Prove by Mathematical Induction: $1(1!) + 2(2!) + \cdot \cdot \cdot +n(n!) = (n+1)!-1$

Question

Prove by Mathematical Induction . . .

$1(1!) + 2(2!) + \cdot \cdot \cdot +n(n!) = (n+1)!-1$

I tried solving it, but I got stuck near the end . . .

a. Basis Step:

$(1)(1!) = (1+1)!-1$

$1 = (2\cdot1)-1$

$1 = 1 \checkmark$

b. Inductive Hypothesis

$1(1!) + 2(2!) + \cdot \cdot \cdot +k(k!) = (k+1)!-1$

Prove k+1 is true.

$1(1!) + 2(2!) + \cdot \cdot \cdot +(k+1)(k+1)! = (k+2)!-1$

$\big[RHS\big]$

$(k+2)!-1 = (k+2)(k+1)k!-1$

$\big[LHS\big]$

$=\underbrace{1(1!) + 2(2!) + \cdot \cdot \cdot + k(k+1)!} + (k+1)(k+1)!$ (Explicit Last Step)
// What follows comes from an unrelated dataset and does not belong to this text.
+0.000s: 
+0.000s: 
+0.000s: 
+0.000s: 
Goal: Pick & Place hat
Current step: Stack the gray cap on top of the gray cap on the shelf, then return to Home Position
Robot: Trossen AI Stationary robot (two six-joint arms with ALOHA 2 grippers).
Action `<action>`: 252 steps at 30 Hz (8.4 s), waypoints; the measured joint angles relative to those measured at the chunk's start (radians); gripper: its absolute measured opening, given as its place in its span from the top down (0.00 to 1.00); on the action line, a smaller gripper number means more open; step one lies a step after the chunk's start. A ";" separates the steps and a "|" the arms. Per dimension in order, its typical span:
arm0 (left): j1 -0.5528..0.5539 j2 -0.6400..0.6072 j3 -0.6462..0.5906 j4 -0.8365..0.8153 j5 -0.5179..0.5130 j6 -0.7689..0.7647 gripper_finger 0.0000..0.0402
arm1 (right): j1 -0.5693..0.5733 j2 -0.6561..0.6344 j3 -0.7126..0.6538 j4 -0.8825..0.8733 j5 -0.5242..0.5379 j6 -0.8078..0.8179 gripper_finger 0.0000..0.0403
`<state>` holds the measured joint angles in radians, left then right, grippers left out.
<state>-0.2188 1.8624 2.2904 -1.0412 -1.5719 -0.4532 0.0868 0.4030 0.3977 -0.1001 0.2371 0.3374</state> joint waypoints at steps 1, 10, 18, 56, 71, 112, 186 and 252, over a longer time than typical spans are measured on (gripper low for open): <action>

$= \underbrace{(k+1)!-1}+(k+1)(k+1)!$ (Inductive Hypothesis Substitution)

$= (k+1)!-1 + (k+1)(k+1)k!$

$= (k+1)k!-1 + (k+1)^{2}k!$

My [LHS] looks nothing like my [RHS] did I do something wrong?

EDIT:

$ = (k+1)k! + (k+1)^2k! -1 $

$ = (k+1)(k!)(1 + (k+1))-1$

$ = (k+1)(k!)(k+2)-1 = (k+2)(k+1)k!-1$

Answer 1

Your LHS may not look much like your RHS yet, but that's because you haven't finished getting it into the simplest possible form. You have $(k+1)k! - 1 + (k+1)^2 k!$. You're looking to get something minus $1$, so that's somewhat promising. Now what factors do the other two terms (the ones involving $k$) have in common?

Answer 2

It's a special case of telescopic induction. This post has a very short and simple inductive proof of

Theorem $\rm\displaystyle\,\ \sum_{i\,=\,1}^n f(i) = g(n)\iff g(1) = f(1)\ {\rm and}\ g(n\!+\!1)-g(n) = f(n\!+\!1)\ $ for $\,n \ge 1.$

Applied to your case, where $\rm\,f(n) = n n!\:$ and $\rm\:g(n) = (n+1)!-1,\,$ we have $\rm\: g(1)=1 = f(1),\:$ and

$$\begin{eqnarray}\rm g(n\!+\!1)-g(n) &=&\rm (n\!+\!2)!-1-((n\!+\!1)!-1) \\ &=&\rm (n\!+\!2)!\,-\,(n\!+\!1)! \\ &=&\rm (n\!+\!2 -1)(n\!+\!1)! \\ &=&\rm (n\!+\!1)(n\!+\!1)! \\ &=&\rm f(n\!+\!1) \end{eqnarray}$$

That completes the proof using the theorem. This method works quite widely for inductive proofs involving sums and products. You can find many more examples of telescopy and related results in other answers here.

Answer 3

$$1(1!) + 2(2!) + \cdot \cdot \cdot +n(n!) = (n+1)!-1$$ then $$1(1!) + 2(2!) + \cdot \cdot \cdot +n(n!)+(n+1)(n+1)! =(n+1)!-1+(n+1)(n+1)!=$$ $$(n+1)!(n+1+1)-1=(n+2)!-1=((n+1)+1)!-1$$

Answer 4

There is a mistake in the [LHS], it should look like this:

$$ \underbrace{1(1!) + \ldots + k(k!)}_{=(k+1)! - 1} + (k+1)(k+1)! = \ldots $$